While Darwin famously saw evolution as an exercise in species-enhancing competition, the Russian thinker Peter Kropotkin insisted that it was an exercise in cooperation. In Mutual Aid: A Factor of Evolution (1902), he argued that survival was fostered by cooperation within and among species rather than by murderous rivalries. Similar arguments can be found among evolutionary biologists and social scientists today, as Robert Wright shows in Nonzero: The Logic of Human Destiny (2000). The communitarian paradigm offers a portrait of humans as naturally embedded in communities. Here, the political project is one of individuation: creating artificially the conditions for personal freedom from a cooperative democratic process. In this view, democracy is not a product of freedom, freedom is a product of democracy. Democratic societies do not secure cooperation by sacrificing freedom, they create conditions for freedom by associating us in cooperative communities.

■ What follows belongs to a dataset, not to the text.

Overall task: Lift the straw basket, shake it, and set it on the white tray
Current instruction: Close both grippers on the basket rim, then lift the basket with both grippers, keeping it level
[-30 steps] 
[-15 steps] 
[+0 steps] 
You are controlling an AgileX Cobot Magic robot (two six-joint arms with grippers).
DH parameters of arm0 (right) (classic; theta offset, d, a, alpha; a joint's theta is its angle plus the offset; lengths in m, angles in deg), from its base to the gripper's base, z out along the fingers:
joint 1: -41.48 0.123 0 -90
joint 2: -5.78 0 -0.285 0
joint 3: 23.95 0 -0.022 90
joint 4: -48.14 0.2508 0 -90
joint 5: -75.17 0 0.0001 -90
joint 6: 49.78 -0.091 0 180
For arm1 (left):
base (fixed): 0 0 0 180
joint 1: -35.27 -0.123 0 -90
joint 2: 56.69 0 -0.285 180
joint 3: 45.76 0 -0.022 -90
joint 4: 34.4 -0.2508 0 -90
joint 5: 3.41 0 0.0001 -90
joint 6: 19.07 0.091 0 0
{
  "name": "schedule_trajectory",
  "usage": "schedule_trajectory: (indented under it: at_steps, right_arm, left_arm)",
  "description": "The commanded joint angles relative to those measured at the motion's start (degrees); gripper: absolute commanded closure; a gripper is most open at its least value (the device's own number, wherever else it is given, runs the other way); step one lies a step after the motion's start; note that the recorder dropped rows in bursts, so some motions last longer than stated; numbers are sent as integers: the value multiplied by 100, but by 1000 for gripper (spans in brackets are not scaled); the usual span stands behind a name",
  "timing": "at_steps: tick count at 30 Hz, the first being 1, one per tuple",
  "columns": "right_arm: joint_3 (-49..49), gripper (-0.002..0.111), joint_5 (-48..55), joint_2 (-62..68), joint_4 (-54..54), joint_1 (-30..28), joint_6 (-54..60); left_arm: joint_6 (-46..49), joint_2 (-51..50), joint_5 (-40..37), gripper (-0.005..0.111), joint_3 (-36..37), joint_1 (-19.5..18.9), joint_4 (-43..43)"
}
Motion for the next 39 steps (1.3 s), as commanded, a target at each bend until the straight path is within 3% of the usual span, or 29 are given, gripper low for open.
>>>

Let us apply this short lesson in political theory to the American experience. In the American ideal of “liberal democracy,” the two tendencies embodied in this term are supposed to stand in a healthy tension. The “liberal” part of our culture is individualistic and competitive, focused on private freedom and property; the “democratic” part is communitarian and cooperative, focused on public freedom (civic freedom), justice, and the common ground that makes private property possible. Today, the liberal element dominates the democratic communitarian element, upsetting the delicate balance.
The American people have always had a healthy distrust of power, especially in its European hyper-collectivist incarnation (the Nazis and the Communists), in which an ideal quest for community and equality becomes an excuse for rampant despotism. But in allowing this understandable caution to morph into a distrust of democratic centralized government and community power tout court, Americans turned a seemingly innocent concern with social justice (welfare government, the safety net society, and a politics of cooperation, for example) into totalitarian vices.
From the start, democracy itself has bred a certain anxiety in America, an anxiety for which Alexis de Tocqueville wrote the defining text. He predicted the formation of a rights-crushing majoritarian tyranny. Yet the specter of majorities run amok that has helped rationalize market neoliberalism and privatization, and has justified advancing the interests of capitalism before establishing civic democracy in places such as Iraq and Russia, has exacted a high cost. For collectivism has never been an American issue. The United States has always been a rights-encased, decentralized, federalist “weak-state” system, relatively impervious to the kinds of dogmatic statism that wrecked Europe in the last century. As my favorite Harvard teacher, Louis Hartz, liked to point out in calling for a more democratic culture, “The American majority has forever been a puppy dog tethered to a lion’s leash.” The new obsession with competition and market liberty constructs an illusory enemy—the supposedly overweening democratic state. The quest for equality and justice is caricatured as a striving for mediocrity and bureaucratic irresponsibility.
At the same time, the actual character of the competitive marketplace is badly misjudged. For the irony is that the rhetoric of market competition often masks private monopolies: less choice, not more. Democratic realists and impartial sociologists recognize that behind the façade of boastful competition lies a world of inequality and domination. While praising the competitive market, those who actually work the marketplace specialize in mergers and acquisitions, takeovers and cartels, liquidations and selloffs. Wealth is not produced, but reshuffled and expropriated. Real competition is avoided, and the risk in whose name profit is supposedly earned is socialized (the taxpayers bail out the corporate failures), while profits, though no longer earned by taking real risks, are kept private, reserved for shareholders and overpaid corporate managers. Deregulation is said to enhance competition, but in the airline and communication industries it has entrenched price fixing and facilitated cartels and the kinds of monopoly that “bundling” makes possible, as when Bill Gates forced computer companies to include the whole Microsoft software platform in the machines they sold.
This is not to say that competition is just a ruse. While it may fail to actually define the corporate hierarchies that masquerade as a market economy, it dominates American cultural life and pervades our psyches. It manages to twist our social interactions and pervert our sense of commonality. Most damagingly, perhaps, its relentless rhetoric—now integral to the vast marketing industry—persuades us that our most precious value, freedom, is tied up with privacy and dependent on freedom from democratic governance, whereas it is democratic governance that actually enforces the variety and pluralism the market putatively reflects and reinforces. Government marks the rule of law, and it is law that secures the conditions for freedom.